I visited his Myspace page and the whole thing was completely changed. He had what is probably Radiohead's most depressing song ever on his page. He got rid of his wall, and his friends list is gone. And his background? If depression had a color, it would be the shade of blue that is on his page. It used to be yellow, or various shades of yellow. He's even deleted his blog entries.

It could just be angst. But I've read his poetry. He has an incredible gift, but his work is also very dark. I shrugged it off; some people just write like that, and there were no mentions of suicide. He has no signs of self injury (that I know of, anyway, I've been away for a few weeks now). He goes to a terrible school that doesn't challenge him. He has no respect for his teachers, and I don't blame him. He's stuck in classes with a bunch of rednecks, and the teachers only goes as fast as the slowest learner can handle. Plus, they've got to 'teach to the test.' VA forces students to take these ridiculous things called SOLs (Standards of Learning). I suck at science, and the biology test was so easy that I scored above average. I had a perfect score on the US History test, which thrilled the school. But the test was full of cartoons! It wasn't much of an achievement. My brother's always hated that kind of shit. He hates hypocrites, he hates idiots, and he hates being treated like an idiot.

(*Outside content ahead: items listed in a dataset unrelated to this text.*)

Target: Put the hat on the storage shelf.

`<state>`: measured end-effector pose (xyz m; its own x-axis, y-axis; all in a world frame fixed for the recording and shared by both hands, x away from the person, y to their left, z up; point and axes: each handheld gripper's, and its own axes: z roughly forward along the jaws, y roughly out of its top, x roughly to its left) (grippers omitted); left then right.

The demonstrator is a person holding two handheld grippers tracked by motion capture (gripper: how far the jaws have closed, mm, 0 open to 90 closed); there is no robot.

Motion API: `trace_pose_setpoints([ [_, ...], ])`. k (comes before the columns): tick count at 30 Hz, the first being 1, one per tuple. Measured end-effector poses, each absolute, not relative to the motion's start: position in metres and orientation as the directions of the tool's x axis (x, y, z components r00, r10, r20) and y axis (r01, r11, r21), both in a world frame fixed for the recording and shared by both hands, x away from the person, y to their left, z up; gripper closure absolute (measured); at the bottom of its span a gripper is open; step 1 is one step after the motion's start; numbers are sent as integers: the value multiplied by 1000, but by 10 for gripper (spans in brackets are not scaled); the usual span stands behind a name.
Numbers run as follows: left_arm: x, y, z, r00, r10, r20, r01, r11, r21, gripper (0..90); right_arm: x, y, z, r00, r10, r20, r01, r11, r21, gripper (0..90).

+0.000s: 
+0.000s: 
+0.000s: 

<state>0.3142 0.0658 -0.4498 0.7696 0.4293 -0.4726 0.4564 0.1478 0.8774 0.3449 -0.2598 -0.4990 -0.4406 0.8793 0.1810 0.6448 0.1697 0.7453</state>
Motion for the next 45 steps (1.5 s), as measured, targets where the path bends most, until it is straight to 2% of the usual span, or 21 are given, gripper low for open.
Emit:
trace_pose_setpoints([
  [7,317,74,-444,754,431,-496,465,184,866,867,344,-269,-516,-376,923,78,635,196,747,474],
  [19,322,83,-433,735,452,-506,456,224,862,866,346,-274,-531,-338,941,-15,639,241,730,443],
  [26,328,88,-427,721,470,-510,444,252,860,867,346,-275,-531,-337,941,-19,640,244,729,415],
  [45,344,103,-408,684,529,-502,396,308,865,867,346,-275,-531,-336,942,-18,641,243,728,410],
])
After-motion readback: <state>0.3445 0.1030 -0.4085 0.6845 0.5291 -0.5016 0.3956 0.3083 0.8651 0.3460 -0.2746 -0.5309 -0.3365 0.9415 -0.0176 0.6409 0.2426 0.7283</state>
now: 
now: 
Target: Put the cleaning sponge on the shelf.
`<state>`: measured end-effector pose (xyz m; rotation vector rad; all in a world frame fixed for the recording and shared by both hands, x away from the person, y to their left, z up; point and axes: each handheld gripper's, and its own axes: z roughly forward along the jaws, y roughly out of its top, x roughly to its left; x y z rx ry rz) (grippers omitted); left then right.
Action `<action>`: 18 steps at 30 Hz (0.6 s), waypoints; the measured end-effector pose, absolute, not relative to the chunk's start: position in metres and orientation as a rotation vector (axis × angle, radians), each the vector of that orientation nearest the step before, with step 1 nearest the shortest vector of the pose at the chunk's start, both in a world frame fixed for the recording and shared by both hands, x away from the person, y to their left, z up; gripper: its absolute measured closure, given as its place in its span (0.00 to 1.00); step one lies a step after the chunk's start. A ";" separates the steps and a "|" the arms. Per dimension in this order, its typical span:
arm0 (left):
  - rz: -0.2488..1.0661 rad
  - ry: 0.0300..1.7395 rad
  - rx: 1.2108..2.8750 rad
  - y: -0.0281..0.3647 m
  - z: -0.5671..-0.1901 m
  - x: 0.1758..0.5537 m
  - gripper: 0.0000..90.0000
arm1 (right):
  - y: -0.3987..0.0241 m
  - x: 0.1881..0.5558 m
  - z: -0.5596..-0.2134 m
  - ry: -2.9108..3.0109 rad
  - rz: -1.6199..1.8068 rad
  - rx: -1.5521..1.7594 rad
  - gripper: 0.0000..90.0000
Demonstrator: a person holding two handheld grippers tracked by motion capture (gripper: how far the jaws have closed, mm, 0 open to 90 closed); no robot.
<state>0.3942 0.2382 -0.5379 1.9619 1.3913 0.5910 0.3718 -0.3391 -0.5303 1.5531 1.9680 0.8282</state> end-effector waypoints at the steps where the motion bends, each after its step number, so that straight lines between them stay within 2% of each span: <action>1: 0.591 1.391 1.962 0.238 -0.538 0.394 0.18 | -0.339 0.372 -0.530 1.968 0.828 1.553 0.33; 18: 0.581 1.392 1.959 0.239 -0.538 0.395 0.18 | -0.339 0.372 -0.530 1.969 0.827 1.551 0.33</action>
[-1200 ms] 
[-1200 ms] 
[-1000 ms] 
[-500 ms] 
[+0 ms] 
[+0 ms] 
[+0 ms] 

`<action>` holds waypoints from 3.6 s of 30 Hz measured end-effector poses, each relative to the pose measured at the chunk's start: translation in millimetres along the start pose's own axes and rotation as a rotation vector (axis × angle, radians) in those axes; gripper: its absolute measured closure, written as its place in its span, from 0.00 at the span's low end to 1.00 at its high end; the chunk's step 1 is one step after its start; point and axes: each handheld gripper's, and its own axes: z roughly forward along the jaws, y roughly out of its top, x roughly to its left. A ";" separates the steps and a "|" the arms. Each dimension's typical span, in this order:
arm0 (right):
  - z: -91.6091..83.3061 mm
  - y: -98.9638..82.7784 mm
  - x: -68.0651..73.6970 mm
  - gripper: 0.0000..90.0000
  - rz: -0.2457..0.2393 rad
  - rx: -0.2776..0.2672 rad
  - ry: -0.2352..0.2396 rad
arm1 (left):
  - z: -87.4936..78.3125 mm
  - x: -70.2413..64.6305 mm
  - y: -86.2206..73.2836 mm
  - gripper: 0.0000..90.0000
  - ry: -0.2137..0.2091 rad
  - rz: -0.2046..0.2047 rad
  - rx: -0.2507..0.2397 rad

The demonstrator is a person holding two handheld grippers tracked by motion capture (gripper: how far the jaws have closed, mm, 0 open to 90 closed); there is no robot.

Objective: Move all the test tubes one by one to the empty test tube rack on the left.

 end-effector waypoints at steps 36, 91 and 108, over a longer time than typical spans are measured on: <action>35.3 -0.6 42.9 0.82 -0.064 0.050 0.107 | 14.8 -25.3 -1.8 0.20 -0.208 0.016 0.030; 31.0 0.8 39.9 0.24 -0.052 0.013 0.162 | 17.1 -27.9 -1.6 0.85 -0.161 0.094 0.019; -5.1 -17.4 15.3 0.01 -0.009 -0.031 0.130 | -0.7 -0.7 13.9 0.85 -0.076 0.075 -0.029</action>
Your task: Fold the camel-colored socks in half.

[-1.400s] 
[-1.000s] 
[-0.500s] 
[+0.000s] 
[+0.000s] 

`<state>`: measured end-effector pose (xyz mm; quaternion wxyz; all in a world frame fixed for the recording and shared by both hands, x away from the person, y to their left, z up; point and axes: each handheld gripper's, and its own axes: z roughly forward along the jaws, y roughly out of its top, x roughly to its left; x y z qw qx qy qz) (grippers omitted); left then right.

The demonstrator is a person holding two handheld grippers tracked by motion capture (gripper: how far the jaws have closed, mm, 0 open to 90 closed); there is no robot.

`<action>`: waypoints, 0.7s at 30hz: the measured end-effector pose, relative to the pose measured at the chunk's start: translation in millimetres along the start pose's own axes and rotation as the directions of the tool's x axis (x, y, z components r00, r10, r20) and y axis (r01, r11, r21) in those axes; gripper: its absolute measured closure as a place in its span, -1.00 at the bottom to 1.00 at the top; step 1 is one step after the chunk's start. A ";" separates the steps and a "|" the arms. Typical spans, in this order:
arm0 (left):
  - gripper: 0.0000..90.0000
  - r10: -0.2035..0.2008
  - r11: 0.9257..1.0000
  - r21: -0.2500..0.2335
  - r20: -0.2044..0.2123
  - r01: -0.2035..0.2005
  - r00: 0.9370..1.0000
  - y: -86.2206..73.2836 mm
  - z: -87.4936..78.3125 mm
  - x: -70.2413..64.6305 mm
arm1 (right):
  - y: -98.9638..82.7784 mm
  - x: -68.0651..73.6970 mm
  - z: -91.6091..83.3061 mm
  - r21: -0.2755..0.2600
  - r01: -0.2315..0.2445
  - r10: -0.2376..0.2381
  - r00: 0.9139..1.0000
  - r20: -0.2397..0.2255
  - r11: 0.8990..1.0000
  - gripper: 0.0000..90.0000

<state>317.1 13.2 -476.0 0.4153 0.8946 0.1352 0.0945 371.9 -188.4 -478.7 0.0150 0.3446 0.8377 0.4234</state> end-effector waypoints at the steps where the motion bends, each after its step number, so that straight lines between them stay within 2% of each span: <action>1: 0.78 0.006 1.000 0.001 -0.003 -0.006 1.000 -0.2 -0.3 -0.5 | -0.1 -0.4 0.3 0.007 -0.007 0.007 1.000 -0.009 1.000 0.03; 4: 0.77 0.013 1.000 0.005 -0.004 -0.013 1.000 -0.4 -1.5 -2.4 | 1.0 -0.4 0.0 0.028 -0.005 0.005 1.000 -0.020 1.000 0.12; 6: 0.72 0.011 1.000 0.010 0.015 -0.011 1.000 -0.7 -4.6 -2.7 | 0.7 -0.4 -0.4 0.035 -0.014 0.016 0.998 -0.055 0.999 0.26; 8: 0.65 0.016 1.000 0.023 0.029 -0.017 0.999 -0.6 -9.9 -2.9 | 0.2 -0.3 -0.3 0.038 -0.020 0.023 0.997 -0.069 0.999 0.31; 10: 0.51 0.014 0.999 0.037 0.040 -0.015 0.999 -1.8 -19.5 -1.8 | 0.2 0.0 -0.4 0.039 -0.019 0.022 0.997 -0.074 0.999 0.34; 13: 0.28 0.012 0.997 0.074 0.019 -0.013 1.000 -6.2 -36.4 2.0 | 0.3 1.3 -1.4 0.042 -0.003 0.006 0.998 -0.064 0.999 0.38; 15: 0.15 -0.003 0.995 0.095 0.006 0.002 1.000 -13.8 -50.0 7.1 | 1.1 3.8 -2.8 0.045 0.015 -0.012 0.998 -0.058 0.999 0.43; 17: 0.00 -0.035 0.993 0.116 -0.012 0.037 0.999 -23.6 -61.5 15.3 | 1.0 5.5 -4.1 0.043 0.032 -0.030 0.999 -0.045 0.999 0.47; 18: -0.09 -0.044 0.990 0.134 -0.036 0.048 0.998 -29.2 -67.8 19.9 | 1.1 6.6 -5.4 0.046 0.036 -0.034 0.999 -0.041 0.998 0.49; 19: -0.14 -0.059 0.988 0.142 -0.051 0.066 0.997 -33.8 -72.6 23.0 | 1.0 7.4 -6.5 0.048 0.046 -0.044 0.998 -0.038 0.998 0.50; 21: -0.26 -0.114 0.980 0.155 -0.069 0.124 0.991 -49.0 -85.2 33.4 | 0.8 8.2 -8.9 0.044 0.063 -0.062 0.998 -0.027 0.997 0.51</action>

So my worry is that he is developing depression. I don't really want to talk to my parents about this. They will freak, and if I'm wrong then my brother will want to kill me. It won't benefit anyone if I jump to conclusions. I just hope I'm wrong.

holy freaking hell

Cedarville is currently under the following weather warnings: Flood Advisory, Severe Thunderstorm Warning, Severe Weather Statement (whatever that is), Tornado Watch, and Flood Watch.

Way to make me terrified to leave my dorm. It's like the Apocalypse.

overwhelmed.

so damned tired. I've been incredibly anxious lately, and the depression hasn't helped anything. So I'm constantly worn out. I'm cold, and exhausted, and I have homework looming on the horizon. It's very overwhelming. I really don't want to see a counselor again. First of all, I doubt he'd be able to do anything. Secondly, I'm tired of going to counselors period. I guess if things don't improve I'll have to go, but I will be pissed. And my tics are bad today. I want to hide.

ack

Weather.com informs me that the wind chill is currently -6 with wind gusts of 25-30 mph. Did I mention I only weigh 100 pounds? It's like my own personal hell.

hmm

I think I should clarify.

I don't hate children. They're ok, really.

But I don't like brats. Especially spoiled professors' children who think they can have as many helpings of the community supper as they want even though there are poor hungry children and homeless people who need food too.

End rant.

I am going to study for Abnormal Psychology again. I am glad I don't have schizophrenia. Really, manic depression's enough.